Today was amazing. I was so nervous about our appointment at the RE because I was afraid that they would tell me that he/she had stopped growing or something else terrible. Surprisingly (to me), everything was perfect. Baby is measuring exactly 8 weeks today. Heartrate was 167 bpm. We didn't get to see any movement, but it was so wonderful to actually see something. The husband and I were so excited that we decided to go ahead and do the ol' Facebook post. I guess that makes it official. Hopefully that doesn't bite me in the ass! I always figured I would announce early, though, since I didn't want to have to hide it later if something happened. I didn't want to have to explain things. This way, people can share in the good news and hopefully will send me some hand-me-down baby things! haha
Size of baby: Raspberry
Physical symptoms: Same as before. I pretty much still spend the whole day alternating between being starving and nauseous. No vomiting yet. Bloating is better than before, but gets worse at night. So at night, it looks like I am showing even though it is still so early.

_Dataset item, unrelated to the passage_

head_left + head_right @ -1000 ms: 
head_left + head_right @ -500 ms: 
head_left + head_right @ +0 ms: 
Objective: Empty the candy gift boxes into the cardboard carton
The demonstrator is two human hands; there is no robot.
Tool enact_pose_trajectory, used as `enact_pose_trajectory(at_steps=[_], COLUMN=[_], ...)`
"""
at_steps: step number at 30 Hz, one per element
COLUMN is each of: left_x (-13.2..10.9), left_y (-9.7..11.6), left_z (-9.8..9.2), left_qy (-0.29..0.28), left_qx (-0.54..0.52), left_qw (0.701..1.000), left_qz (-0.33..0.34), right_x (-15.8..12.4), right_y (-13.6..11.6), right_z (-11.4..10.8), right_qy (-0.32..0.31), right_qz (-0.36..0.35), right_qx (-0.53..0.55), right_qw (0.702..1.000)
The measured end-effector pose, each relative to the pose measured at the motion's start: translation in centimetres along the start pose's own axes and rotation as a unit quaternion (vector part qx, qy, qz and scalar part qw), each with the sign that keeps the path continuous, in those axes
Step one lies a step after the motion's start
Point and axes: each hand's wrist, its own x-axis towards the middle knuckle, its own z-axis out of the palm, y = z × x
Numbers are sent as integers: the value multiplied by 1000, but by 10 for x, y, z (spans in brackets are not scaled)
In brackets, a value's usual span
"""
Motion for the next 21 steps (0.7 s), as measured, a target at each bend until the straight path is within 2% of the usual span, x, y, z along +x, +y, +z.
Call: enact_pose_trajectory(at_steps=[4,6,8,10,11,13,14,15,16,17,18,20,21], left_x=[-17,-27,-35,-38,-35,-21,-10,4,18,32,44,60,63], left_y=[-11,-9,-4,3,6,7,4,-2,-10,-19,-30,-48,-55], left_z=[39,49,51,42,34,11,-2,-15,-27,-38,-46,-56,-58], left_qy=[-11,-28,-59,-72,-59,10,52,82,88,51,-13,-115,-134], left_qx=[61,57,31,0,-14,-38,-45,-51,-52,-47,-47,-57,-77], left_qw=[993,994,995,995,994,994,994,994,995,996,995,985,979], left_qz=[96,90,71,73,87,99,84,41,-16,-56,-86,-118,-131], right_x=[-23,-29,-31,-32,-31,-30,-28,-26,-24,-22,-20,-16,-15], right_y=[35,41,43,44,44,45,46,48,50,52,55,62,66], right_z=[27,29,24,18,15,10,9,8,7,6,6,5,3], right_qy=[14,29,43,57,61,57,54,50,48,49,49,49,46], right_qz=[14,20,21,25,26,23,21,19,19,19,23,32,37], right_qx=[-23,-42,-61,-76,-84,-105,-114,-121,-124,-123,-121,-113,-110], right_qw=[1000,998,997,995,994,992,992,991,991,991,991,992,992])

Weight gain/loss: Still up about a pound.
Maternity clothes: I pretty much have lived in sweats the past week....so...
Stretch marks: Only on my boobies
Sleep: Sleep is pretty much crap now. I toss and turn and have crazy ass dreams all night, plus I pee like every 2-3 hours.
Best moment since last week: Our ultrasound this morning. Seeing and hearing that heartbeat still takes my breath away. I was so afraid they wouldn't find anything today, and there he/she was.
Movement: Way too early.
Cravings/Aversions: No real cravings, although I tend to lean toward food that is bad for me. I know, big surprise. Why can't I crave salad? As far as aversions go, I'm having a little trouble with meat, especially chicken, which I usually eat all the time. I cannot handle raw chicken at all and leftover chicken makes me feel like throwing up.
Gender: Still dreaming about baby girls. Husband is convinced it's a boy.
Labor signs: Way too early!
Belly button: Innie
What I miss: Normal sleep, feeling like myself
What I am looking forward to: Our first OB appointment next month!
On a separate note...my best friend had her son this past weekend. She had to have an emergency c-section, and he was born small, but luckily he is thriving and is just beautiful. She is being released from the hospital today, and I know it is hard that she has to leave him behind at the hospital. So please keep them in your thoughts (and prayers if you go for that sort of thing). Thanks!